No estágio atual, para fins de estatística e solução de problemas, a informatização não resolve. É que designações como “apelação” mudam de nome de vara para vara. O objeto do processo também terá a descrição padronizada. Na primeira tentativa, apurou-se que no STF havia 24 mil diferentes assuntos. Na revisão, constatou-se que um mesmo tipo de discussão chegava a ser catalogado com quatro nomes diferentes.

Identificados os temas que mais atolam o sistema judicial, os tribunais trabalharão para pacificá-los e resolvê-los coletivamente. Com a tabela de movimentos (ou andamentos) será possível também fazer estatística dos pedidos considerados improcedentes, procedentes em parte, extintos (com ou sem julgamento de mérito), o que dará um panorama dos resultados e indicações de como desatar os nós encontrados.

Até agora, os passos dados têm sido ensaiados com empiria, sem grande base científica ou mesmo técnica — e ninguém tem sido obrigado a cumprir, participar ou compartilhar. Para o projeto “Judiciário em Números”, por exemplo, os tribunais sequer enviaram suas estatísticas para a produção de uma contabilidade nacional.

“Hoje, com a informatização, podemos mensurar a ineficiência, mapear a produtividade e mudar o conceito de correição física”, afirma Gilmar Mendes, referindo-se à possibilidade de manter a vara em funcionamento, sem interromper seu trabalho, para a produção de estatísticas. “Isso representa a mudança de um paradigma.”

Esse novo horizonte, diz ele, descortina-se com a nova etapa do CNJ, que já não é mais visto como um órgão censor destinado a punir juízes, mas de organização e planejamento. “Vamos aparar arestas e buscar metas como a produção de plano plurianual que resolva diferenças, distribua soluções e realoque pessoas e recursos, de acordo com a necessidade de cada unidade do todo”.

Justiça 2.0

Os arquitetos dessa reforma não querem parar por aí. Está em curso também a elaboração de um cadastro das partes, para que seja possível saber, por exemplo, se um réu de um estado responde pelo mesmo crime em outros estados. Mas também nessa tabela depende-se da padronização. As muitas formas de se escrever “Banco do Brasil” é um dos enigmas que será solucionado com o uso do CNPJ e, no caso de pessoas físicas, pelo CPF.

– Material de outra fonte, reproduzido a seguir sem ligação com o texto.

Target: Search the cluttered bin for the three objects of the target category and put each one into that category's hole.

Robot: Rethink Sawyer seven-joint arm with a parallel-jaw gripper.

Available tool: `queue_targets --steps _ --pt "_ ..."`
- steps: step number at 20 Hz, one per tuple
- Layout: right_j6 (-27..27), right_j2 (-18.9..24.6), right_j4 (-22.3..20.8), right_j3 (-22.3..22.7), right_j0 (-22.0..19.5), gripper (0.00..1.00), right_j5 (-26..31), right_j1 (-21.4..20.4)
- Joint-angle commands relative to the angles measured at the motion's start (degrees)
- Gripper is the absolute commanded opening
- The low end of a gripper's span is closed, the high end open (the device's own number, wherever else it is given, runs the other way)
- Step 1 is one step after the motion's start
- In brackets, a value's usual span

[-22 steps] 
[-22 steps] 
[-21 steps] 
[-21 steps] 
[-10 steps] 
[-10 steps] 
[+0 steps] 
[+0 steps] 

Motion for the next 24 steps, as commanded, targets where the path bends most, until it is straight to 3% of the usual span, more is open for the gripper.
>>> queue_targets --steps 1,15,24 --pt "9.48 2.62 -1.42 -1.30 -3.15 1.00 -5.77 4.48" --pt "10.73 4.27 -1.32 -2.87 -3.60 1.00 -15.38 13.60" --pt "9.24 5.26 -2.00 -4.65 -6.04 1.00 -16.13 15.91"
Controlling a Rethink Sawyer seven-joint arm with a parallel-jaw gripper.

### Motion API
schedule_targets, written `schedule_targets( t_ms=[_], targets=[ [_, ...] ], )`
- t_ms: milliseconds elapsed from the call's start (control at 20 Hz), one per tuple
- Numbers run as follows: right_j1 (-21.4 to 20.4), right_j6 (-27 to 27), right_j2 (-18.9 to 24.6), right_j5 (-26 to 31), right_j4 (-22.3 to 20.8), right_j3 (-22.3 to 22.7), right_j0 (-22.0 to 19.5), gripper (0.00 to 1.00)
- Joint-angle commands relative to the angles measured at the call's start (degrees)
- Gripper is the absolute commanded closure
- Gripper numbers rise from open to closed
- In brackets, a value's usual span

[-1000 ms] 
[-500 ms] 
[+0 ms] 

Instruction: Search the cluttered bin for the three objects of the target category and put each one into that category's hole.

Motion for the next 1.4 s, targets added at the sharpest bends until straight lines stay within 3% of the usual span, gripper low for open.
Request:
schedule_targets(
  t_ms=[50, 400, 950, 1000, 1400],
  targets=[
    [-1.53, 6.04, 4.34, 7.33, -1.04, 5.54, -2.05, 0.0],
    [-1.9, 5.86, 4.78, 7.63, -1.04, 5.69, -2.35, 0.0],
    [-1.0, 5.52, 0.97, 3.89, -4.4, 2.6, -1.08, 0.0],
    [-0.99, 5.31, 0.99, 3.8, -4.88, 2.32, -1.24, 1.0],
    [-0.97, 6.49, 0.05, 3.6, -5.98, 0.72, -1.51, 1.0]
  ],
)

O especialista Alexandre Atheniense, que está concluindo um livro a respeito do processo eletrônico, ressalta que uma grande dificuldade a ser vencida é ensinar os advogados a criar hábitos que não existem no processo de papel: “Ou seja, preencher formulários eletrônicos com uso destas tabelas padronizadas no momento da transmissão da peça processual pela internet”.

Atheniense acredita, contudo, que o CNJ, os tribunais e a OAB possam se unir para trabalhar em um plano de comunicação “para minimizar os impactos desta prática processual por meio eletrônico que será implantada brevemente”.

Outro craque da matéria, o advogado Omar Kaminski, observa que o processo eletrônico é um verdadeiro divisor de águas na realidade dos operadores do Direito. “Mas cobra seu preço, exigindo praticamente um ‘começar de novo’ diante das novas rotinas e práticas”, afirma.

Kaminski vê no trabalho do CNJ “o embrião de uma Justiça 2.0, menos morosa e mais eficaz”. Mas, para isso, ressalva, será preciso antes “superar inclusive a resistência dos mais antigos ou tradicionalistas, que muitas das vezes têm fobia da tecnologia”.